What the exercise asks = Go through the following data and transcribe exactly the stretch of lines from the one holding "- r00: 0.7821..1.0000" to the one holding "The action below", both included.

Given material =
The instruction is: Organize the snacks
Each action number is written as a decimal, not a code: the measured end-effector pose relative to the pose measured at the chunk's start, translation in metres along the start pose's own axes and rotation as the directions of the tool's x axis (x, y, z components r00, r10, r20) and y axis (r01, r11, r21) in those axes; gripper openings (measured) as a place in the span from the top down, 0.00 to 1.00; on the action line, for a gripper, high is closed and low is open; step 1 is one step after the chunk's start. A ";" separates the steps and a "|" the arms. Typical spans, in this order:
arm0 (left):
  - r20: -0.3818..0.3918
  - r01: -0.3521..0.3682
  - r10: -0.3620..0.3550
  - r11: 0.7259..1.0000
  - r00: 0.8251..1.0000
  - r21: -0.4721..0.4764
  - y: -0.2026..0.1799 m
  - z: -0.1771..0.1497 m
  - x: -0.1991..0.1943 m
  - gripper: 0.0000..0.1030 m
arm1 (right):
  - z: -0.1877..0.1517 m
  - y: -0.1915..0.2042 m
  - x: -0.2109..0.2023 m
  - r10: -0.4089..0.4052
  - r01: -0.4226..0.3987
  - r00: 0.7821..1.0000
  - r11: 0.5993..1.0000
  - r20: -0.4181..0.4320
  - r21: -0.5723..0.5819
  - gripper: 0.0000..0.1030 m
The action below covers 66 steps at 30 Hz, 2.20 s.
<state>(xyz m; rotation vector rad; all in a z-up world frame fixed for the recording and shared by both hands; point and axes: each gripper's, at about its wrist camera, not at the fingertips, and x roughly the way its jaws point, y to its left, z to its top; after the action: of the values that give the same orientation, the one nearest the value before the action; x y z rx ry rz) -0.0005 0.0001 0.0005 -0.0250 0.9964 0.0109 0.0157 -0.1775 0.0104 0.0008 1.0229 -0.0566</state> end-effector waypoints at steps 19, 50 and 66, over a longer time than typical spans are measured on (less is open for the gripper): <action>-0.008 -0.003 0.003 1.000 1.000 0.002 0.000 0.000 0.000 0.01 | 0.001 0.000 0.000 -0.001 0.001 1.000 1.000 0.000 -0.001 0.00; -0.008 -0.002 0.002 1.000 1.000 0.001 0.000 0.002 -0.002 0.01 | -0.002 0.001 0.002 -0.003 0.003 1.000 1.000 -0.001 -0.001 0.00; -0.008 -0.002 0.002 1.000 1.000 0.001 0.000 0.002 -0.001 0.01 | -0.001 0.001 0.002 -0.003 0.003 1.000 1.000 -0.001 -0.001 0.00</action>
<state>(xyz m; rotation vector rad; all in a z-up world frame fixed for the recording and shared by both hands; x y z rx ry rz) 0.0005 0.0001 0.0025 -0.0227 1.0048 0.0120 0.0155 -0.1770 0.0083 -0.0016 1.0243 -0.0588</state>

Output of the exercise =
  - r00: 0.7821..1.0000
  - r11: 0.5993..1.0000
  - r20: -0.4181..0.4320
  - r21: -0.5723..0.5819
  - gripper: 0.0000..0.1030 m
The action below covers 66 steps at 30 Hz, 2.20 s.

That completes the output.